[Stored items]
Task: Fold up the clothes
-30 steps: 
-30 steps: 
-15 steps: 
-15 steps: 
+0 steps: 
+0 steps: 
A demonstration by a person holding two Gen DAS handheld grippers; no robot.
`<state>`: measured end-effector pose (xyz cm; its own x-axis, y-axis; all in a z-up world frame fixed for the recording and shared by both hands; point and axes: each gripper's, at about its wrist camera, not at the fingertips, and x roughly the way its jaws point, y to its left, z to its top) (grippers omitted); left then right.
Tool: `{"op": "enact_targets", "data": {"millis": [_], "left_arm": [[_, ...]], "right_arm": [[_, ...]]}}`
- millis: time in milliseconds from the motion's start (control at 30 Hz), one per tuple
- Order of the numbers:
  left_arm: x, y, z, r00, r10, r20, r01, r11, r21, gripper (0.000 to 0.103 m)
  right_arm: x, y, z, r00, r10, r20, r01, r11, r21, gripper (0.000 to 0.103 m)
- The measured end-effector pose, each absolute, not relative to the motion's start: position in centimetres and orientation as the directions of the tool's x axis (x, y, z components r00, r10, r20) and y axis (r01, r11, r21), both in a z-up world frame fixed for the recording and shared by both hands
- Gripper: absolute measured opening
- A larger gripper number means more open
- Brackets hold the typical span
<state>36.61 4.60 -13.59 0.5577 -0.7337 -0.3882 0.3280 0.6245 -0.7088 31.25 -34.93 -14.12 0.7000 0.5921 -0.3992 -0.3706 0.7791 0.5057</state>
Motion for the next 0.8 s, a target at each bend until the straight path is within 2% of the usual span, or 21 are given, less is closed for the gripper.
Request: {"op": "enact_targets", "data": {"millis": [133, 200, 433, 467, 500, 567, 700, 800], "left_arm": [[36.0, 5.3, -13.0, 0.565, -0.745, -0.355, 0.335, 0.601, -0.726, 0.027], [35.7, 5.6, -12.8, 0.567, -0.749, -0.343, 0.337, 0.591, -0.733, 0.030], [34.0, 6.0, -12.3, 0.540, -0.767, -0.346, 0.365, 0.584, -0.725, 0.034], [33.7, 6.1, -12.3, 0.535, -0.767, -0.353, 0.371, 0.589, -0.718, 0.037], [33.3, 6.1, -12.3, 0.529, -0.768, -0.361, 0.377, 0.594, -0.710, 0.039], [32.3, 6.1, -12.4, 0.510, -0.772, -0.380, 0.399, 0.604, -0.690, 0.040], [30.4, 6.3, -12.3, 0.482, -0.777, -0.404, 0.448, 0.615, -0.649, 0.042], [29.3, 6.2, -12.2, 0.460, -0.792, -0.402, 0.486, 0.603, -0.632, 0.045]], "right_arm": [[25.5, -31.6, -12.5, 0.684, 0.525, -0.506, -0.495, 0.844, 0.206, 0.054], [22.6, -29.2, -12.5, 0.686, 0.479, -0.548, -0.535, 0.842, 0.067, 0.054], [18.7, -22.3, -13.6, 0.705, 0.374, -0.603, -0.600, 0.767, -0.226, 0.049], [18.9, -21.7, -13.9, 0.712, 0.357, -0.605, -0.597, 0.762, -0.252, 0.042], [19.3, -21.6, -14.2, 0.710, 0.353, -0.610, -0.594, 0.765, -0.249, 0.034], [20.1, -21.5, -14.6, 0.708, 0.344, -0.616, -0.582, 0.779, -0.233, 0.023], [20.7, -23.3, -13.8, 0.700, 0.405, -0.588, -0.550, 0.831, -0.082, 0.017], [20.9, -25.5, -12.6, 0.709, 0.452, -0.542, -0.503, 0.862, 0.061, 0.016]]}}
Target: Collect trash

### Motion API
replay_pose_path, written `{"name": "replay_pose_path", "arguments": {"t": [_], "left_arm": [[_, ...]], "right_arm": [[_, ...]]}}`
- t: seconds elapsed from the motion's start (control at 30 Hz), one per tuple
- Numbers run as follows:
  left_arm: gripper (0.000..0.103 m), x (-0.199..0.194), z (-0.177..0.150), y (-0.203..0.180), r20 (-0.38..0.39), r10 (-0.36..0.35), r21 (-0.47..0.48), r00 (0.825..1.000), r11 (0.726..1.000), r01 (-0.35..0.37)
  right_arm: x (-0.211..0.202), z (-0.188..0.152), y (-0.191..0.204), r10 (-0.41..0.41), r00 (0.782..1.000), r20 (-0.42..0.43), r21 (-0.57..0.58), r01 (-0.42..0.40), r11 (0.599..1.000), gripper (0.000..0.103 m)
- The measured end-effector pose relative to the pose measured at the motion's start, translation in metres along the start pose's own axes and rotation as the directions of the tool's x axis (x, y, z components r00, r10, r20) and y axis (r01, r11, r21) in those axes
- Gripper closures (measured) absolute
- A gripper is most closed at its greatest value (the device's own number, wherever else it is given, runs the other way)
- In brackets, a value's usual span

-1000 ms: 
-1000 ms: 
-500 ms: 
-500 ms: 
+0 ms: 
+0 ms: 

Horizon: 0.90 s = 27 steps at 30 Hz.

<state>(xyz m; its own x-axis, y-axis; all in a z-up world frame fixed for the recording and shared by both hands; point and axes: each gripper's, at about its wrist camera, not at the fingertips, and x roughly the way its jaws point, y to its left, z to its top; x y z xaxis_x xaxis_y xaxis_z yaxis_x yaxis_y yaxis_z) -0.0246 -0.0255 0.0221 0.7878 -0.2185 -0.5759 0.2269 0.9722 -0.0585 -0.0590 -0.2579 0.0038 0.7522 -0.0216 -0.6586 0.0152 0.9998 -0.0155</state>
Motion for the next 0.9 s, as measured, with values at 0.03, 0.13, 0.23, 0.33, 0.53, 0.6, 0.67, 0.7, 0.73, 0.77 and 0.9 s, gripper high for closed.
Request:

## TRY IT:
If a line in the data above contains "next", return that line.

## PROBLEM SOLUTION:
Motion for the next 0.8 s, a target at each bend until the straight path is within 2% of the usual span, or 21 are given, less is closed for the gripper.
Motion for the next 0.9 s, as measured, with values at 0.03, 0.13, 0.23, 0.33, 0.53, 0.6, 0.67, 0.7, 0.73, 0.77 and 0.9 s, gripper high for closed.

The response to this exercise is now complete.